Archive for September, 2007

Alessandra Sanguinetti at Aperture this Tuesday

© Alessandra Sanguinetti

Alessandra Sanguinetti will be giving an artist’s talk at Aperture Gallery this Tuesday. Alessandra’s work is electric, beautiful and iconic and her quick rise to the upper echelon of the contemporary photography scene has been impressive. See you there.

Photographic Center Northwest PhotoVision Auction

© Amy Stein

Benefit auction season is on in a big way. See here and here. This Saturday Photographic Center Northwest is holding their second annual PhotoVision Award & Auction. The folks at PCNW has been very generous to me over the years and I was more than happy to lend a piece from my Domesticated series for the auction to support their ongoing programs and activities. You can check out the auction catalogue online.

Here are the details:

The Second Annual PhotoVision Award & Auction
Saturday, September 29, 2007
Photographic Center Northwest
900 Twelfth Avenue, Seattle

Best Schwag Ever

A couple of days ago I received an email from a public relations firm inviting me to a product preview party for Nikon at Buddha Bar in the Meatpacking District. Clearly, these folks recognized me as the influential connector and cultural king-maker that I am and wanted some of that magic to grace their flashy, super cool PR spectacular. As I’ve stated before, I am the opposite of cool. And, I don’t mean that in an ironic way that might suggest I am cool. I am literally not cool. So, it was with great trepidation and a supreme curiosity that I decided to RSVP and attend the event Wednesday night.

We felt it critical to begin the evening with a relaxing dinner and a few glasses of wine to settle the nerves before we headed to the Meatpacking District to rub shoulders with the models and i-bankers. Every time I go to that part of town I feel so out of place that I am overcome by an irrational fear that style snipers will spot me and fire a couple of warning rounds at my feet to drive me back into the West Village. Properly juiced, the stroll through the Meatpacking District proved carefree.

Once at Buddha Bar we were greeted by a yellow carpet, super bright something-fabulous-is-going-on-here exterior lighting and an endless succession of people with clipboards and walkie-talkies asking for our names to check against their master list. There were so many clipboard checkpoints it felt like we were trying to get into the Green Zone. In the end the wait was worth it. We made it through the final velvet rope and were lead to a fantastical land where the bar was top shelf and open and the sushi flowed freely. The evening was all about the product, so friendly Nikon reps were there to showcase their line of new digital cameras. Oh, and I was given a free CoolPix camera on a silver plater. Not bad. I quickly warmed to the idea that I really did belong in a place like this.

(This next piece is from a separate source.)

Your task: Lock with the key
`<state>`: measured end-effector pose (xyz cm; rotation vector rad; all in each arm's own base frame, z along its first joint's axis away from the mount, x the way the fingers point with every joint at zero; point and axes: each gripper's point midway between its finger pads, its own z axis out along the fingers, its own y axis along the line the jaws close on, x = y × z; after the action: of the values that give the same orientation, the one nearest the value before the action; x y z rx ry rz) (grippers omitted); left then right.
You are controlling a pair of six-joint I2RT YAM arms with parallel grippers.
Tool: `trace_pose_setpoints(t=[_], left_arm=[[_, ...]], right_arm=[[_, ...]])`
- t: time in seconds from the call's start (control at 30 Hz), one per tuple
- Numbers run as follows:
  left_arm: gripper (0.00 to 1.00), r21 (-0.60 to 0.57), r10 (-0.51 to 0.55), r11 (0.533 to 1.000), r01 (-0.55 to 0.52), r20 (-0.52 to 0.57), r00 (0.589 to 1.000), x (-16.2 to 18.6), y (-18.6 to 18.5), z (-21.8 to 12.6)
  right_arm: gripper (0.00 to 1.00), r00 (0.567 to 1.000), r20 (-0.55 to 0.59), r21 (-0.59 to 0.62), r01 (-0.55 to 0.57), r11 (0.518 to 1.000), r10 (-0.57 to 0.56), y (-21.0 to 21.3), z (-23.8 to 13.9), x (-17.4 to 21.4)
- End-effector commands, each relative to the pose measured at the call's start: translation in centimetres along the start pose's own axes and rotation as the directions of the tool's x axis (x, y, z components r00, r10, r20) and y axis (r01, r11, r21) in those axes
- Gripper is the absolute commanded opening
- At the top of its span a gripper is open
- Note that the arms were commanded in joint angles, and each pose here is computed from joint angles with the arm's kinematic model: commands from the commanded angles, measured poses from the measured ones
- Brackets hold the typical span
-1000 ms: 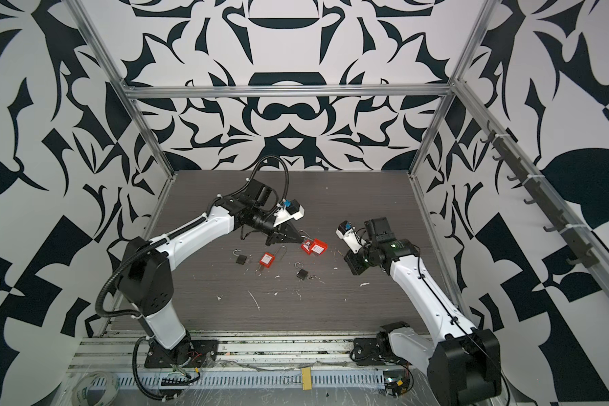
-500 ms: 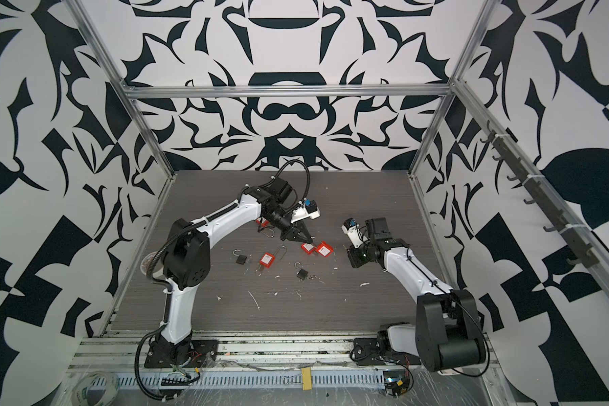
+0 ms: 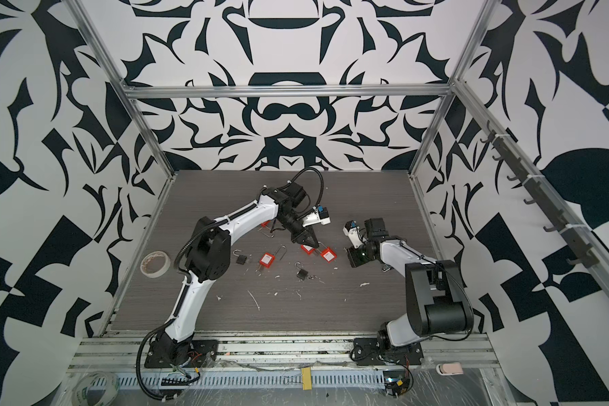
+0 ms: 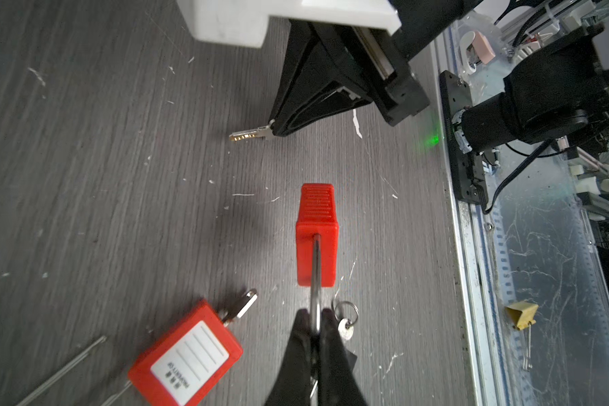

So, let it be known to all PR people, Amy Stein has embraced her inner shill and is now ready to bring her brand of cool to your corporate event. Of course, I will be preparing a proper rider to make the process of satisfying my needs a little easier. (Kabbalah water, purple Skittles and a carton of Lucky Strikes–you know, standard issue stuff.) If you are interested just have your people contact my people.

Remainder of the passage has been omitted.